▶ _INSTRUCTIONS FOR THE TASK_
Check every line of the data below for "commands". Copy each one that has it.

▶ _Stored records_
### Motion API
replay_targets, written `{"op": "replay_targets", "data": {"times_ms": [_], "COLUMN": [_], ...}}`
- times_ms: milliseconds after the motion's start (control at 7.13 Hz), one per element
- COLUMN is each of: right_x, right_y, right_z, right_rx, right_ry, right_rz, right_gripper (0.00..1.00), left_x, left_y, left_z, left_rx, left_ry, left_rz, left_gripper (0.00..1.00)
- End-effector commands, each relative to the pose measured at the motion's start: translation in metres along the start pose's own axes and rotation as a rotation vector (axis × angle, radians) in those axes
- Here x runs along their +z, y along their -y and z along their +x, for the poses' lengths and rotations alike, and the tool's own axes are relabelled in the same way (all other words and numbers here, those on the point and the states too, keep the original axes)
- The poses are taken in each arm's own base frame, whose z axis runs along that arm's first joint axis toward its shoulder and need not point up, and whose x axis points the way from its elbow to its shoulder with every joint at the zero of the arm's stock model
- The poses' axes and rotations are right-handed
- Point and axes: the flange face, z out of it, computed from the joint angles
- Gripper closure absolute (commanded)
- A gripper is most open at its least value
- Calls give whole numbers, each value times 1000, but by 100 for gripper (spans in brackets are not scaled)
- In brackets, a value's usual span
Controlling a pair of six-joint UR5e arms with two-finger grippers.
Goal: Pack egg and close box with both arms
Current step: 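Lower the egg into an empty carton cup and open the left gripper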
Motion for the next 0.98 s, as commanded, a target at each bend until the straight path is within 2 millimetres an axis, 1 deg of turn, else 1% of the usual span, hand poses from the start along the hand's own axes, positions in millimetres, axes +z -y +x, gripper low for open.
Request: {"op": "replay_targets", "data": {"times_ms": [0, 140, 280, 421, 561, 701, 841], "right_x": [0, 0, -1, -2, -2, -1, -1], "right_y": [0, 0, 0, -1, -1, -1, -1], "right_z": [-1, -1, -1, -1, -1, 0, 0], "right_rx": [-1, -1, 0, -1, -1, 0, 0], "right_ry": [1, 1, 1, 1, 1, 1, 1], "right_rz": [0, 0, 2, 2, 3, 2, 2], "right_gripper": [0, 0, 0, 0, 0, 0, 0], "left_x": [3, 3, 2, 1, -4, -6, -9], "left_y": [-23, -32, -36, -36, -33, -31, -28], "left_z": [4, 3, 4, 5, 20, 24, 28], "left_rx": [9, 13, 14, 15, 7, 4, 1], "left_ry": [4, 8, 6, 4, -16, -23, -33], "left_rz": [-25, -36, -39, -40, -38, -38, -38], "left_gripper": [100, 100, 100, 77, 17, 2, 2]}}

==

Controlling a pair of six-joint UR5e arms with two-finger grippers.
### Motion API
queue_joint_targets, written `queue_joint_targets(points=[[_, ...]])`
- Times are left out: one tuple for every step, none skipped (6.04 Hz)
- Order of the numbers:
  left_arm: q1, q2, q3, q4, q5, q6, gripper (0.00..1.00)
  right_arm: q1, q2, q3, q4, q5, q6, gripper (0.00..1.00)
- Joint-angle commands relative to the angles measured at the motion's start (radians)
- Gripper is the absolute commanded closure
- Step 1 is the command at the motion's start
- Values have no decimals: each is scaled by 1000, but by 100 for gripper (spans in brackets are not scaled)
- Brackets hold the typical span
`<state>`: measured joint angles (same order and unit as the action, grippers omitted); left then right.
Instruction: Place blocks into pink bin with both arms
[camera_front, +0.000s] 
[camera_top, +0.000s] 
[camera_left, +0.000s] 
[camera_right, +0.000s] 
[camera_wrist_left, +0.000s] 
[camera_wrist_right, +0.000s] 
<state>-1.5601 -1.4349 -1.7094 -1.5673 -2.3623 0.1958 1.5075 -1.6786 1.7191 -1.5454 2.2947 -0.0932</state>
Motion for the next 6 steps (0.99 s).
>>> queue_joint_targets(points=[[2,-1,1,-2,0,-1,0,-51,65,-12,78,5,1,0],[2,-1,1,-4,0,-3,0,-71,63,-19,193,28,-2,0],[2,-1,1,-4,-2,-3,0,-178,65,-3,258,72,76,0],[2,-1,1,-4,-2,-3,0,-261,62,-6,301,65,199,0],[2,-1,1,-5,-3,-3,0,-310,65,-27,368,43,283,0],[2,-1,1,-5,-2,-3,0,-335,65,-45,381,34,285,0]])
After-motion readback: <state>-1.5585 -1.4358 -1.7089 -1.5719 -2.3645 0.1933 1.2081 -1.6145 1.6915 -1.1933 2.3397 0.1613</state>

▶ _ANSWER SPACE_
- End-effector commands, each relative to the pose measured at the motion's start: translation in metres along the start pose's own axes and rotation as a rotation vector (axis × angle, radians) in those axes
- Joint-angle commands relative to the angles measured at the motion's start (radians)

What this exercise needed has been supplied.